Computer Vision Seminar
Image Synthesis for Self-Supervised Visual Representation Learning
Add to Google Calendar
In recent years, deep convolutional networks have proven to be extremely adept at discriminative labeling tasks. Not only do networks solve the direct task, they also learn an effective, general representation of the visual world. We explore the use of deep networks for image generation, or synthesis. Generation is challenging, as it is difficult to characterize the perceptual quality of an image, and often times there is more than one "correct" answer. However, we show that networks can indeed perform the graphics task of image generation, and in doing so, learn a representation of the visual world, even without the need for hand-curated labels.
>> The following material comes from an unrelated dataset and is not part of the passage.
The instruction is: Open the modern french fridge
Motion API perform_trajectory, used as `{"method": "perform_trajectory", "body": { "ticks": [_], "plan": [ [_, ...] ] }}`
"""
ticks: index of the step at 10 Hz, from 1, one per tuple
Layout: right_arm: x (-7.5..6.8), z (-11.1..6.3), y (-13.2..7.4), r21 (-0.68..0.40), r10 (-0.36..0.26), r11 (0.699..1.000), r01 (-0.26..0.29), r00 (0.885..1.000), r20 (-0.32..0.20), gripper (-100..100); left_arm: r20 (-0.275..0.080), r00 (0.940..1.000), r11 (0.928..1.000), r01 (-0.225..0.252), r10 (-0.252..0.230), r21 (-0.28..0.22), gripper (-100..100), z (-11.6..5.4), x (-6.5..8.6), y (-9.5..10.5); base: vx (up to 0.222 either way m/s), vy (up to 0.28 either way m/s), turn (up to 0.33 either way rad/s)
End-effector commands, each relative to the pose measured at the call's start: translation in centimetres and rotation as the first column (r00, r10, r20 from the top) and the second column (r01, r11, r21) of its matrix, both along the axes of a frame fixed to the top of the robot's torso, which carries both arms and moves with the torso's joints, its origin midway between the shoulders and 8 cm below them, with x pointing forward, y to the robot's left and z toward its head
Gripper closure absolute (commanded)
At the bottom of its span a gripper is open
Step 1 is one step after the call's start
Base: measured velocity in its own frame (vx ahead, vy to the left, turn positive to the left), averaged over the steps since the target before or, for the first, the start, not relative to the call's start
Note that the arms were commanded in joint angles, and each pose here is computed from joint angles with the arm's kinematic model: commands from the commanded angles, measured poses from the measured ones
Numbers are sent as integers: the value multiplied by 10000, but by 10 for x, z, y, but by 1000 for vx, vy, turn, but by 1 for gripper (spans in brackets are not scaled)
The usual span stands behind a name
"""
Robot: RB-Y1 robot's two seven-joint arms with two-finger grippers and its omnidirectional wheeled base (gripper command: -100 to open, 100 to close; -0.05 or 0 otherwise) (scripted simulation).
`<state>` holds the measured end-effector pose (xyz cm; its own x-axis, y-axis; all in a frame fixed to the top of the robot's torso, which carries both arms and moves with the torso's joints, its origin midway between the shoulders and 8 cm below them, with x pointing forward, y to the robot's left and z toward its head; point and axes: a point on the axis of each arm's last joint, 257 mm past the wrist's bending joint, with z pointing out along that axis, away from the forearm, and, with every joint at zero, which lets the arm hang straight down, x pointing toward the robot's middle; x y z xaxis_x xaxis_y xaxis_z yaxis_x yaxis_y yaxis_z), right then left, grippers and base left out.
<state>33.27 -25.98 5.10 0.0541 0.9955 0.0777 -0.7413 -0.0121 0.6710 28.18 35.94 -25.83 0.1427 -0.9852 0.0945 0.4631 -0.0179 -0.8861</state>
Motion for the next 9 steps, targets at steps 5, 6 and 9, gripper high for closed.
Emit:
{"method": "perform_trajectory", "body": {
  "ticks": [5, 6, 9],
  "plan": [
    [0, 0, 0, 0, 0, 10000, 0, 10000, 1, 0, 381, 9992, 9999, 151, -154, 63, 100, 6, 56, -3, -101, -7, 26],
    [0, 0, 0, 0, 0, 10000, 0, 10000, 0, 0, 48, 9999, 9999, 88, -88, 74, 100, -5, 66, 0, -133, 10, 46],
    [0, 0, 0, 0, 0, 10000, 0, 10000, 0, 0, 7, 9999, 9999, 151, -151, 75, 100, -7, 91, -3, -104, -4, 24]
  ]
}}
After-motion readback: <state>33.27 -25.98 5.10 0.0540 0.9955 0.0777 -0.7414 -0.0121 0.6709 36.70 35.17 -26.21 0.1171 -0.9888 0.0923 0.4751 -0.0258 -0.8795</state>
We propose BicycleGAN, a general system for image-to-image translation problems, with the specific aim of capturing the multimodal nature of the output space. We study image colorization in greater detail and develop automatic and user-guided approaches. Moreover, colorization, as well as cross-channel prediction in general, is a simple but powerful pretext task for self-supervised representation learning. We demonstrate strong transfer to high-level semantic tasks, such as image classification, and to low-level human perceptual similarity judgments. For the latter, we collect a large-scale dataset of human perceptual similarity judgments and find that our method outperforms traditional metrics such as PSNR and SSIM. We also discover that many unsupervised and self-supervised representations transfer strongly, even comparable to fully-supervised methods.
Richard Zhang is a research scientist at Adobe Research, San Francisco. He recently obtained his PhD in EECS at UC Berkeley, advised by Professor Alexei A. Efros. His research interests are in computer vision, deep learning, machine learning, and graphics. He graduated summa cum laude with BS and MEng degrees from Cornell University in ECE in 2010. He is a recipient of the 2017 Adobe Research Fellowship.